--- PROBLEM DETAILS ---
Using the records that follow, tally the lines containing the word "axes" and state only the count.

--- RECORDS SHOWN ---
__________________________________________________
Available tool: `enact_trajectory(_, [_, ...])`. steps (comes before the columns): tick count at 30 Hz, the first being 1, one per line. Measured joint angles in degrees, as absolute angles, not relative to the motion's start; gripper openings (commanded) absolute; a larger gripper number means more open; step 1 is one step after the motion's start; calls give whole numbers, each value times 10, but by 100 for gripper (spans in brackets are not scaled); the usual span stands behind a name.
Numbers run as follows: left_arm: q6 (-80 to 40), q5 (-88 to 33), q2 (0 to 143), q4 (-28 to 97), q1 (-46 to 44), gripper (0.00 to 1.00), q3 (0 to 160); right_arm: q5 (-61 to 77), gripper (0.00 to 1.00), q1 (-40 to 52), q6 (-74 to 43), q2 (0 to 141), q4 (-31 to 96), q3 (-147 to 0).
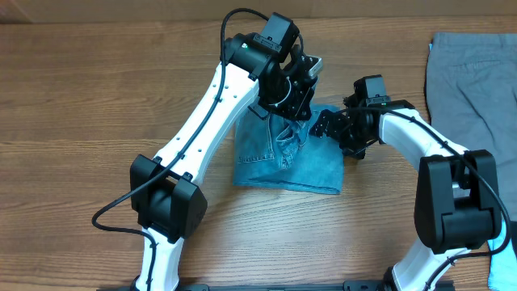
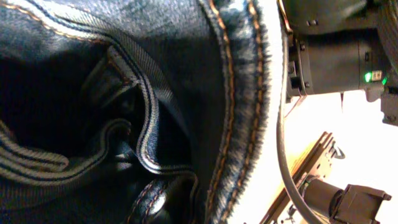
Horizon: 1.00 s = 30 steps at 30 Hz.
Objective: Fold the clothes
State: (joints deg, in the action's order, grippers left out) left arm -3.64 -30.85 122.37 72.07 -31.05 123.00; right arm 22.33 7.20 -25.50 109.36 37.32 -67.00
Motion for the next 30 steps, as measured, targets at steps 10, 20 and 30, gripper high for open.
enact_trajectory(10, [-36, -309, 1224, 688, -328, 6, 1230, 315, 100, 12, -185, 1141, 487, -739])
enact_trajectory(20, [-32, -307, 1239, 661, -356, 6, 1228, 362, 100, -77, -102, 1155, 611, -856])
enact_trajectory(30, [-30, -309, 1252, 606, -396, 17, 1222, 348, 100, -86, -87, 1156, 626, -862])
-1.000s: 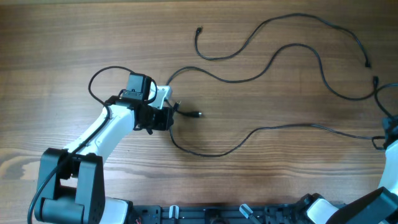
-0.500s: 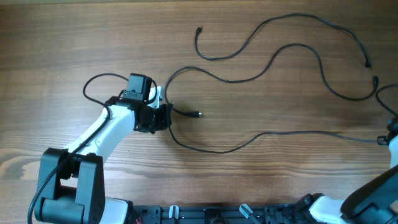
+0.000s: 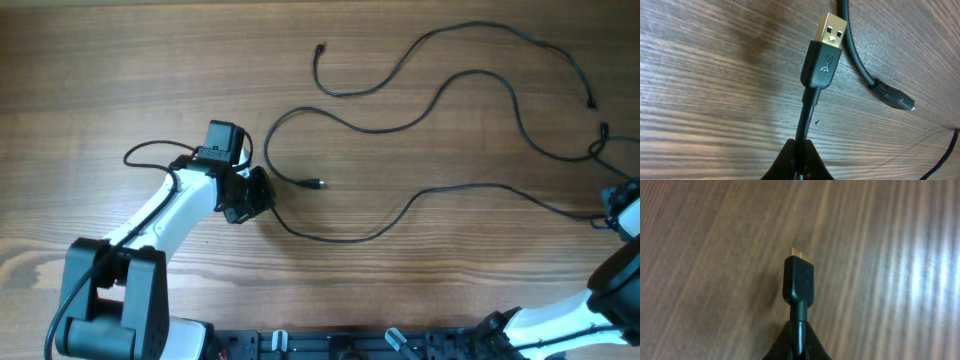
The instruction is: Untangle cables
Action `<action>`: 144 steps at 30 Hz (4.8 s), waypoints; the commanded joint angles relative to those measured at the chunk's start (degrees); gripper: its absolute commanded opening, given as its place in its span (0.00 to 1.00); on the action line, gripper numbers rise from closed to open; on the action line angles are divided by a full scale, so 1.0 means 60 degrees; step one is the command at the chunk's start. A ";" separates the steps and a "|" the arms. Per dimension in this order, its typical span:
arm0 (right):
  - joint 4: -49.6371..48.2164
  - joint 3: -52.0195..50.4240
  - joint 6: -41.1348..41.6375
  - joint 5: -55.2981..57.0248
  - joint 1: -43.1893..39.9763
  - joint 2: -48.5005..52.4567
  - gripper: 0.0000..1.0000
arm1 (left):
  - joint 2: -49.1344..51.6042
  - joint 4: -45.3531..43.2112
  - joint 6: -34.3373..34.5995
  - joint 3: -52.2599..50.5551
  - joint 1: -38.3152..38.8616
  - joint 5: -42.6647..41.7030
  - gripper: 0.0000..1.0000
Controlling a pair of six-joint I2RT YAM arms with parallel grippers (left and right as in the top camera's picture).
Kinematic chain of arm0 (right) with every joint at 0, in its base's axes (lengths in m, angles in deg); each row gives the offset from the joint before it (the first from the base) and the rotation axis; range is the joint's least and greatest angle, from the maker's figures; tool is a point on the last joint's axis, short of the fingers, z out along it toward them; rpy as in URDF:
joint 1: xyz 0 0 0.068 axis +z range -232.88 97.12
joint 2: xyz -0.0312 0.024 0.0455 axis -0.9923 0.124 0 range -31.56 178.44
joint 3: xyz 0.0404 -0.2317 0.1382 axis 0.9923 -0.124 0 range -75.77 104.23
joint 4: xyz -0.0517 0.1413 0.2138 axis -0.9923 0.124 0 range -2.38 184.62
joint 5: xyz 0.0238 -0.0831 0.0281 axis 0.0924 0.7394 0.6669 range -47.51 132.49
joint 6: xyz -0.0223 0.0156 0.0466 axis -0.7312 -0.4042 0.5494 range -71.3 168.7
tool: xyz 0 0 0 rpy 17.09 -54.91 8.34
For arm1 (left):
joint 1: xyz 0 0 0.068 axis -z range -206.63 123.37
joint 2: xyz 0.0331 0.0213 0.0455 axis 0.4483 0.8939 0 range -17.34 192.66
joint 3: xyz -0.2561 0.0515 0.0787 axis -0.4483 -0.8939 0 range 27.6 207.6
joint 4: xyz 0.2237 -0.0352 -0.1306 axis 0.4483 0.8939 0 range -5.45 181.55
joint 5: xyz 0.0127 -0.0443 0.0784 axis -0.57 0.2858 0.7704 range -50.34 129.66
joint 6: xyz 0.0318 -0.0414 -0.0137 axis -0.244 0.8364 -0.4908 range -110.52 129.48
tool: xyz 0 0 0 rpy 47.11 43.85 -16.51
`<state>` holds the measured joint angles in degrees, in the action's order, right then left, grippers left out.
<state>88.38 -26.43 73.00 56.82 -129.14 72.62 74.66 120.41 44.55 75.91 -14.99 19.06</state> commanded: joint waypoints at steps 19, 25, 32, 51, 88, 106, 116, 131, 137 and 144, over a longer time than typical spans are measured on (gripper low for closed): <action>-0.0463 0.0117 -0.1559 -0.2535 -0.0036 -0.0903 1.00 | -0.0189 -0.0379 -0.0350 -0.0047 0.0266 0.0229 1.00; 0.0251 0.0117 -0.3034 -0.3472 -0.0036 -0.3388 1.00 | -0.1344 -0.0925 -0.2364 0.0149 0.0266 0.0390 1.00; 0.1851 0.0117 -0.4007 -0.6539 0.0025 -0.5639 1.00 | -0.2586 -0.1639 -0.4707 0.0149 0.0266 0.1355 1.00; 0.6102 0.0117 -0.5260 -0.6448 0.6014 -0.8586 1.00 | -0.4087 -0.1770 -0.6557 0.0142 0.0266 0.1916 1.00; 0.5530 0.0117 -0.2269 -0.6379 0.6360 -0.5934 1.00 | -0.4087 -0.1763 -0.6557 0.0142 0.0266 0.1920 1.00; 0.5530 0.0117 -0.2273 -0.6379 0.6360 -0.5934 1.00 | -0.4306 -0.1395 -0.6564 0.0127 0.0262 0.2018 1.00; 0.5530 0.0117 -0.2269 -0.6379 0.6360 -0.5934 1.00 | -0.6728 -0.4466 -0.5453 -0.1588 -0.0015 0.2065 1.00; 0.5530 0.0117 -0.2273 -0.6379 0.6360 -0.5934 1.00 | -1.2794 -0.8553 -0.3402 -0.6630 -0.1993 0.2634 1.00; 0.5530 0.0117 -0.2269 -0.6379 0.6360 -0.5934 1.00 | -1.3945 -0.8513 -0.2914 -0.7814 -0.2175 0.2896 1.00; 0.5530 0.0117 -0.2273 -0.6379 0.6360 -0.5934 1.00 | -1.4976 -0.6306 -0.2769 -0.8000 -0.2175 0.3213 1.00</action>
<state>121.69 -26.17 58.99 18.13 -91.20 37.12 -12.18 78.73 26.89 28.20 -27.56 36.46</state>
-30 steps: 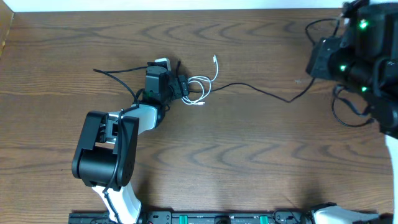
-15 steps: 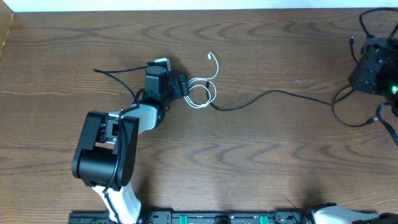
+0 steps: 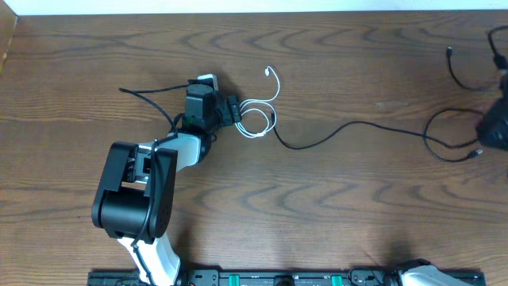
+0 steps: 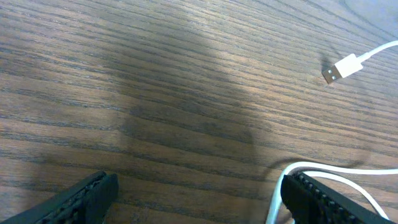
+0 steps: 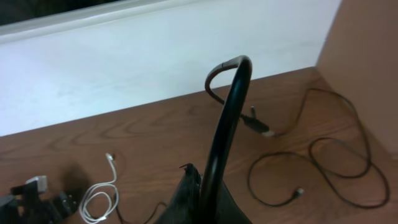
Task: Untangle cables
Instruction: 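Pull the black cable rightward out of the bundle with the right gripper, then drop the black cable on the table's right side and open the right gripper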
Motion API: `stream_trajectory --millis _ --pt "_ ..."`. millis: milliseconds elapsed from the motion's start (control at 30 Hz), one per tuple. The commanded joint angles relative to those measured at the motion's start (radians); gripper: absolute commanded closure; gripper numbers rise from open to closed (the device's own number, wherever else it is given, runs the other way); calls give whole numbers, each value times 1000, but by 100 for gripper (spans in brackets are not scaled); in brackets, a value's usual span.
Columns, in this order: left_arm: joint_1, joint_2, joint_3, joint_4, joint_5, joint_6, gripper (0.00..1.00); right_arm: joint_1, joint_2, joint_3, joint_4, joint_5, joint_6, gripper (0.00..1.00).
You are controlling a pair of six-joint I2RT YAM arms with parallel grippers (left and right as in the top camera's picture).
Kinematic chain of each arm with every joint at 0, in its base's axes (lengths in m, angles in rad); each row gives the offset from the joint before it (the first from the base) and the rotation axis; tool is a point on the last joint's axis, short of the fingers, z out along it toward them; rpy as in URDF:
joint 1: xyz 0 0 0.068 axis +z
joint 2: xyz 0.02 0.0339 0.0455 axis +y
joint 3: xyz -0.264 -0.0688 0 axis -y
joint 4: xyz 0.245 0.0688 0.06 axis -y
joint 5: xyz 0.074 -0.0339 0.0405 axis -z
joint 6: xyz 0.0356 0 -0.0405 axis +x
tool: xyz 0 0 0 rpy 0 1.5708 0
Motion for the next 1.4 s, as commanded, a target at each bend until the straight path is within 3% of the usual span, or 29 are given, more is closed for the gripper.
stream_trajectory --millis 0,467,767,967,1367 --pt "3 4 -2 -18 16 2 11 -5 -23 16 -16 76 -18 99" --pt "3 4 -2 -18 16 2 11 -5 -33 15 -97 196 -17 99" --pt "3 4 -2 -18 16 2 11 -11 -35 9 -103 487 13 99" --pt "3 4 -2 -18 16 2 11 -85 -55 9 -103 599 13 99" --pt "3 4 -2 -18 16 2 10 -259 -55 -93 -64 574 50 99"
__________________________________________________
--- WRITTEN ANSWER ---
2